A Variable Tap-Length Adaptive Algorithm for Second-Order Volterra Filter in α-stable Distribution Noise

The tap-length of a conventional adaptive Volterra filter is fixed. When the feature of a identifying system or equalizing channel is unknown or time varying, if the tap-length of the filter is too long, not only the amount of calculation increases, but also the error of system increases; if the tap-length of the filter is too short, the requirements of system performance can not be reached. In order to solve the problem, a variable tap-length adaptive algorithm for second-order Volterra is proposed. The input signal is orthogonalized using lattice filter and the quadratic terms are decoupled so that the weighting coefficients of the quadratic terms are reduced and the tap-length of linear part and nonlinear part is the same. So the structure of the traditional Volterra filter can be simplified.
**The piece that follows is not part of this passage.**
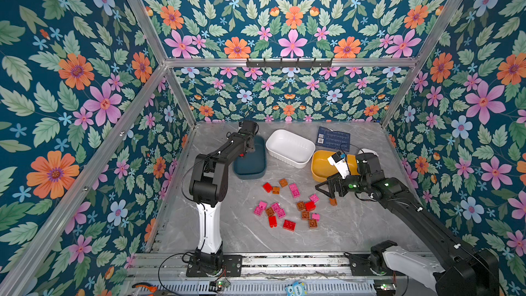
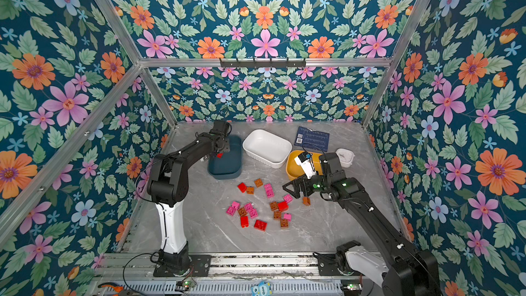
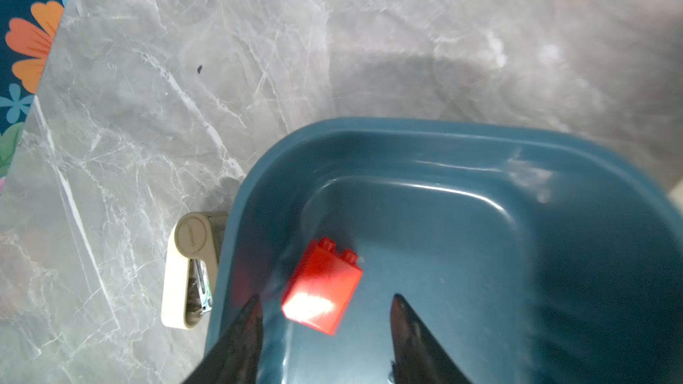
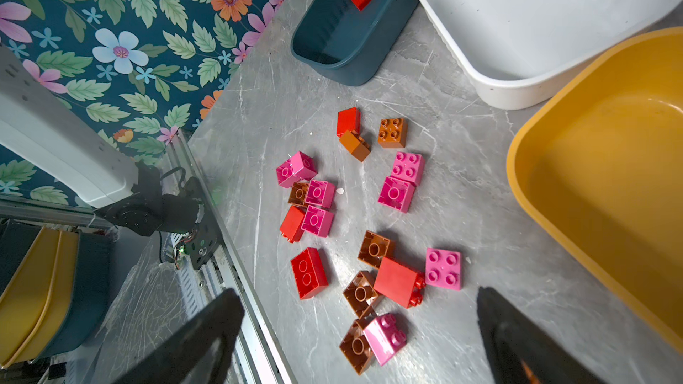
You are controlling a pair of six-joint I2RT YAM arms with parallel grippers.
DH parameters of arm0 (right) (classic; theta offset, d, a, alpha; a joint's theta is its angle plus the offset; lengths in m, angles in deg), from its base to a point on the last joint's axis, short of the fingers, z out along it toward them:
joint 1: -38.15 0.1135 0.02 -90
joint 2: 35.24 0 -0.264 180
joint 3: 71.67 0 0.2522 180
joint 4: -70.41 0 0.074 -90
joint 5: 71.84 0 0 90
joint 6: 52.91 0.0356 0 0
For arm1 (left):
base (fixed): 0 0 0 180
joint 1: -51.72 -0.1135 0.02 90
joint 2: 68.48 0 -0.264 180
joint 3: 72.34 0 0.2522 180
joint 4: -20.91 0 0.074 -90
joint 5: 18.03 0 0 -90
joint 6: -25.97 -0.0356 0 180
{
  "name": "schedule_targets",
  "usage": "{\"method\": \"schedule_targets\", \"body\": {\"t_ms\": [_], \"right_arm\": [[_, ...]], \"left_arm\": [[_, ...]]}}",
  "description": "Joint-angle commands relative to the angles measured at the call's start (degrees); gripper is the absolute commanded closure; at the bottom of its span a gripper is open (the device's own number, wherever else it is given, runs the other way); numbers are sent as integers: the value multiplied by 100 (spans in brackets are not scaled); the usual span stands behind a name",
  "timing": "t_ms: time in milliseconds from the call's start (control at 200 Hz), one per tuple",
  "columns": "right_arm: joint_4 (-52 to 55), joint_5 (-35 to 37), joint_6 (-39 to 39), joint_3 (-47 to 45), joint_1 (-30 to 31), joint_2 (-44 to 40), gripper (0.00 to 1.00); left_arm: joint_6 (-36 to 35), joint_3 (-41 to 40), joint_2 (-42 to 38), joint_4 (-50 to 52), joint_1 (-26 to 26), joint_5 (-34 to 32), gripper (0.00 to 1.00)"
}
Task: Sort the legos into containers by color
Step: Place the lego in the container.
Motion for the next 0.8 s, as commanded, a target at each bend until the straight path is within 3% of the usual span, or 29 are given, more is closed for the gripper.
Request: {"method": "schedule_targets", "body": {"t_ms": [0, 185, 350, 555, 650, 795], "right_arm": [[18, 76, -144, 28, -5, 0, 1], [-17, 23, -153, 45, -33, 60, 1], [17, -17, -186, 34, -38, 63, 1], [-44, -128, -139, -60, -38, 36, 1], [-92, -164, -124, -105, -36, 19, 1], [-72, -155, -146, -111, -36, 9, 1]], "left_arm": [[135, 43, -187, 243, -6, 33, 37], [609, -456, -951, 570, 128, 436, 33], [1339, -1285, -1801, 855, 649, 673, 31], [3262, -2659, -2814, 556, 1561, 442, 31], [3914, -2994, -2916, 339, 1956, 490, 31], [4365, -2921, -2588, 480, 2355, 306, 33]]}}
Based on least mean p-norm criterion, an adaptive algorithm using the concept of the pseudo-fractional tap-length is used to adjust tap-length, and the least mean p norm algorithm (LMP) is used to adjust the weighting coefficients. The simulation results indicate that the proposed algorithm for channel equalization has good convergence performance and can adaptively adjust to the optimal tap-length in Gaussian noise and -stable distribution noise under different SNR. Thus the results verify the validity of this method.